Slides (full screen version)
How Long Should Copyright Last: Introduction
Before I begin it is important to note that in considering copyright and its term, we must leave to one side the questions of attribution and integrity – their existence and term can and should be considered quite separately from the ‘economic’ rights that form the core of copyright as it operates today.
This small caveat done, I beg your indulgence for a brief historical excursion. In particular, I ask you to cast your mind back a century and a half and more to the Houses of Parliament in the February of 1841.
As many of you will be aware Serjeant Talfourd had, by this point, been doggedly pursuing a new copyright act for four years – since 1837. Originally wide in scope the Bill had been narrowed and the attention of both supporters and critics alike had come to focus on a single feature of that Act: the proposed extension in the term of protection. Specifically Talfourd’s Act proposed changing the then rule of 28 years or life (whichever being the longer) to life plus sixty – remarkably close to the life plus 70 of today.
By February 1841 Talfourd’s Bill had failed no less than 4 times. On its fifth attempt it had reached a second reading and on the fifth of February it came before the House. After a brief introduction by Talfourd – mindful that this was not the first time the matter had been discussed – Thomas Babbington Macaulay rose to speak. In a masterly disquisition, both in content and rhetoric, Macauley set out his opposition to the Bill, and did so so tellingly that the motion was defeated. Talfourd, who lost his seat at the next election, and therefore only saw his Bill pass in the hands of another – and in much reduced form – remained forever embittered by Macaulay’s intervention – coming so late and so decisively in the process.
To read Macaulay’s speech, and, for that matter, the views expressed on all sides in that debate, is to be struck by how little has changed.
When Jack Valenti and Mary Bono are found in recent times calling for a term of ‘Forever Minus a Day’ one hears the echoes of Serjeant Talfourd all those years ago, just as one can hear echoes of those who oppose extensions today of the likes of Henry Warburton, a radical politician and vehement opponent of Talfourd, who claimed the extension was “a robbery upon the public” and that copyright ought to be fixed, “only on such a term of years as would prove a sufficient inducement for authors to write good books”.
And the analogy is telling in other ways. Though Talfourd’s Bill was beaten back by a swell of opposition year after year eventually it was passed – albeit in reduced form and by Lord Mahon – with this success attributable to a persistence made possible not, primarily, by the size, but by the concentration of the interests who sought its passage. Like Fabius Cunctator the proponents of extension, sustained by deep reservoirs of emotional and financial commitment, can afford to wait, able to return, as necessary, again and again, until an opportune moment presents itself for the attainment of their purposes – for the opposition to extension, though broad is ‘shallow’ and therefore more easily dissipated by distraction and division.

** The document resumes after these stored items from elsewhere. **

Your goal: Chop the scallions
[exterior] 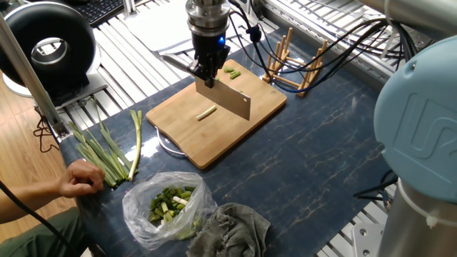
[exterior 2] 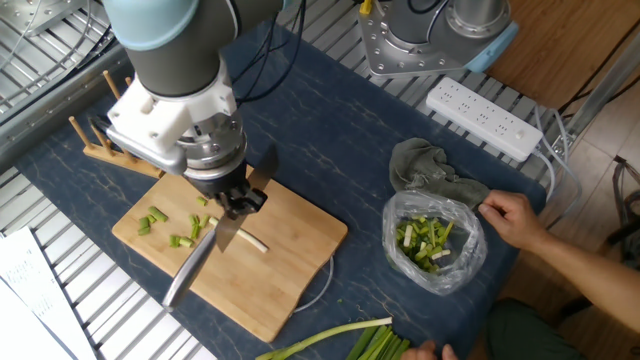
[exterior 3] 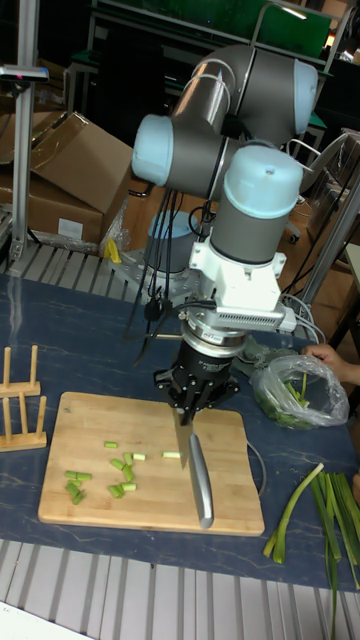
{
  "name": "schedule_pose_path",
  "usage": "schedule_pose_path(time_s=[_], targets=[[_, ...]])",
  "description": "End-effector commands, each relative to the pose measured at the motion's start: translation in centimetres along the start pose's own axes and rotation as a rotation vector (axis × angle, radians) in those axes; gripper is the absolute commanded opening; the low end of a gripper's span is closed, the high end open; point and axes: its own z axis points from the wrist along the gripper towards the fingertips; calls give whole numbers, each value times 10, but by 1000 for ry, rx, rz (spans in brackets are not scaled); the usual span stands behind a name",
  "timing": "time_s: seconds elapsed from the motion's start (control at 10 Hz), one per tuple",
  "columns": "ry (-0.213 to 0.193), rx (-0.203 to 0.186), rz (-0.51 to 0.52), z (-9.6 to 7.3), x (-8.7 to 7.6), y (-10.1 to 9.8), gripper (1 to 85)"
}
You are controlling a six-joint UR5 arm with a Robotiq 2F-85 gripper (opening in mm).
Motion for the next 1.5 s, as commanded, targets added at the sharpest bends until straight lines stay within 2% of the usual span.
schedule_pose_path(time_s=[0.0,0.9,1.4], targets=[[-23,-12,10,12,-3,0,17],[-39,-5,29,23,-5,6,17],[-52,3,33,29,-12,5,17]])
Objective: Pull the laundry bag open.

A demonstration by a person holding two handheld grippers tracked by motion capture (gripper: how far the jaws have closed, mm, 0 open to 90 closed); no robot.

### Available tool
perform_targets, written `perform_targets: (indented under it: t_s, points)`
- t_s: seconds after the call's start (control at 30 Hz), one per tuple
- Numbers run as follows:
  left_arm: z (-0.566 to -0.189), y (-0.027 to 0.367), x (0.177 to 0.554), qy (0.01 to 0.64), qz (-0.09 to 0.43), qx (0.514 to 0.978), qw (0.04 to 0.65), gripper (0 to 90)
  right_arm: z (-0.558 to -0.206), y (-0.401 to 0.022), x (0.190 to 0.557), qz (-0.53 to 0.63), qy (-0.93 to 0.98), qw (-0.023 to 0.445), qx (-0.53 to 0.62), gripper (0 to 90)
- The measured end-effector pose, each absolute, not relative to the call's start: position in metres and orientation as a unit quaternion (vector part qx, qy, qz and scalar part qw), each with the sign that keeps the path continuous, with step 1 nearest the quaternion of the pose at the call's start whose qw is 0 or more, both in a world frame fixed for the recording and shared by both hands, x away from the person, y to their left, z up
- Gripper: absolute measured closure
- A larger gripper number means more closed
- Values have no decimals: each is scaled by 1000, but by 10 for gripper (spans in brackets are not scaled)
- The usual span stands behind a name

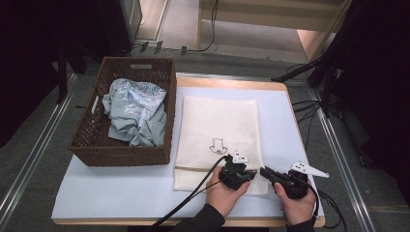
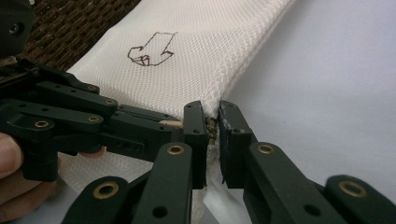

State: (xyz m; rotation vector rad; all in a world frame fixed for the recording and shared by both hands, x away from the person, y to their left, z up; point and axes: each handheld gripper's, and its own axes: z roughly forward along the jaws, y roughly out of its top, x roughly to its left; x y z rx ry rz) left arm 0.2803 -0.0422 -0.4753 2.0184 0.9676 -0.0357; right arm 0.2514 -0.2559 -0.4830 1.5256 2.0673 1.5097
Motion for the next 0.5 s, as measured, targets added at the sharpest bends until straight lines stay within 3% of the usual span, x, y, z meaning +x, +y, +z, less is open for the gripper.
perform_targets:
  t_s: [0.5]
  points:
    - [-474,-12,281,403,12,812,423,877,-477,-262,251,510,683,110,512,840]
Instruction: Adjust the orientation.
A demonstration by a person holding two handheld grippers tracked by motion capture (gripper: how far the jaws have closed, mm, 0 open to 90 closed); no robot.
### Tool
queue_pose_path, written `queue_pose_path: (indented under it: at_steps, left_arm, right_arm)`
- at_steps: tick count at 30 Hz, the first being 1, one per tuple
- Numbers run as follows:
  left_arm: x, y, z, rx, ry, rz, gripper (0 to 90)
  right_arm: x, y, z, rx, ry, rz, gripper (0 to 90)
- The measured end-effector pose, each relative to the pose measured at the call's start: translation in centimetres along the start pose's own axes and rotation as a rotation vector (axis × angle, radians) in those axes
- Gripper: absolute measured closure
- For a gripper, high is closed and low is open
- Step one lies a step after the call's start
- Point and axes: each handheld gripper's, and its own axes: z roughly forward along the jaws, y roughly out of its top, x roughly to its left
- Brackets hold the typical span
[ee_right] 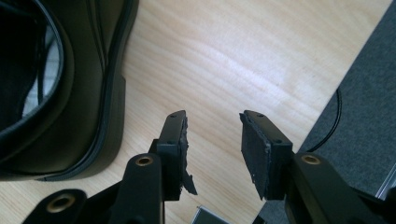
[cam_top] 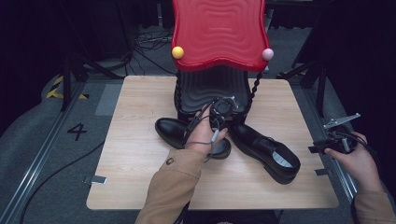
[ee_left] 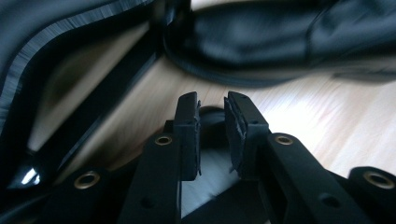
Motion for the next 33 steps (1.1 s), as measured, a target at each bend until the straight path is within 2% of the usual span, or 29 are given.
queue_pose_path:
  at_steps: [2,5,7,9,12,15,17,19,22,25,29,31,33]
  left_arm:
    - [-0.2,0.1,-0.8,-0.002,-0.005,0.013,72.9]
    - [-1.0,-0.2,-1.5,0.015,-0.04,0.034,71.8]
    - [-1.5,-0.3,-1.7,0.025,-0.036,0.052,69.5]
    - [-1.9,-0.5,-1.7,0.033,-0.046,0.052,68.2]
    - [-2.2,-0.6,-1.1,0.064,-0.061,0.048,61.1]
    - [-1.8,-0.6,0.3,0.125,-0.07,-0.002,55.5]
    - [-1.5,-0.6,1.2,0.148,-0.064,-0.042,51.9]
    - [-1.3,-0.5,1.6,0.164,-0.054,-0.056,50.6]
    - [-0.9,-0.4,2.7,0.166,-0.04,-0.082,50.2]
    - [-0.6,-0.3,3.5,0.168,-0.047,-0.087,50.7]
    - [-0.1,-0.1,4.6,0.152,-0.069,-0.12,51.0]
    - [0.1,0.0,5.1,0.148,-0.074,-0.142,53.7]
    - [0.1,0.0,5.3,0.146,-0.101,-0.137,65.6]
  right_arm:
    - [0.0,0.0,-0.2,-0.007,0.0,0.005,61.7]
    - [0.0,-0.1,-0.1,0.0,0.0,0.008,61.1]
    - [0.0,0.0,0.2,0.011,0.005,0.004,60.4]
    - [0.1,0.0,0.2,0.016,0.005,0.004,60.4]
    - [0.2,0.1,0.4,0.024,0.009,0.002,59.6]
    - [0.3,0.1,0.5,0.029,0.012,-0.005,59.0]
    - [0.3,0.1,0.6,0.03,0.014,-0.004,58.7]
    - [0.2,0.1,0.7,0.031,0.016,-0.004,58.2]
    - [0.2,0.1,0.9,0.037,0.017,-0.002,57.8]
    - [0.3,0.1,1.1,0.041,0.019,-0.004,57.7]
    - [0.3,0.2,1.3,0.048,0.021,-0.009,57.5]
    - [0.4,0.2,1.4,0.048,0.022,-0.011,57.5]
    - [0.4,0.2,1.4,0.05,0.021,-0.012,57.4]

Even more striking are the similarity in the issues that occupy centre stage in this debate. First, the fundamental ‘philosophical’ question – which colours all of discussion – of whether we confer copyright because it is a natural right – which should therefore last forever – or for ‘utilitarian’ purposes, that is the public good – in which case it almost certainly should not. Second, descending from these lofty heights of principle, what is the actual effect is copyright? In particular, does it operate to raise price and restrict access – that is: is it a monopoly?; and what specifically are the benefits that accrue to the producers of copyrightable works, and what costs to the public and others who wish to use and reuse them.
I think it is clear that economists – or any group for that matter – have no great claim to authority on answering this first question of principle, for it seems, ultimately, one of opinion. That said, I would note two points which must raise grave doubts as to the existence of any fundamental natural right from which copyright might spring.
First, term limited in all jurisdictions. Second, the breadth of copyright’s application both in subject matter, quality and ownership. For can we truly convince ourselves that “eternal expressions of the human spirit”, worthy of exclusivity for all time, subsist in an advert for toothpaste; or convince ourselves of the special status of the creator when so much copyright today, perhaps even the majority, is immediately, and indeed often automatically, assigned from the ‘creator’ to a corporation.
However, it is not my intention to enter into this debate any further here. Rather, in the interests of ‘full disclosure’ I wish only to make clear my views – and those of economists generally – on the matter, namely that copyright is not a natural right but is created and maintained for the purpose of promoting and securing the public good, no more, no less. (These are views which can come as no surprise given the nature of this talk – an analysis of term only makes sense if its basis is a utilitarian one!)
Furthermore, let me also make clear, right at the outset, my view, and one again I think shared by almost all economists, that copyright is a monopoly. This is not to say that copyright is bad – far from it. But to deny that copyright is a monopoly is to obscure its basic nature and operation – an obscuration that has, furthermore and unfortunately, been most common and attractive to those pursuing copyright’s enlargement.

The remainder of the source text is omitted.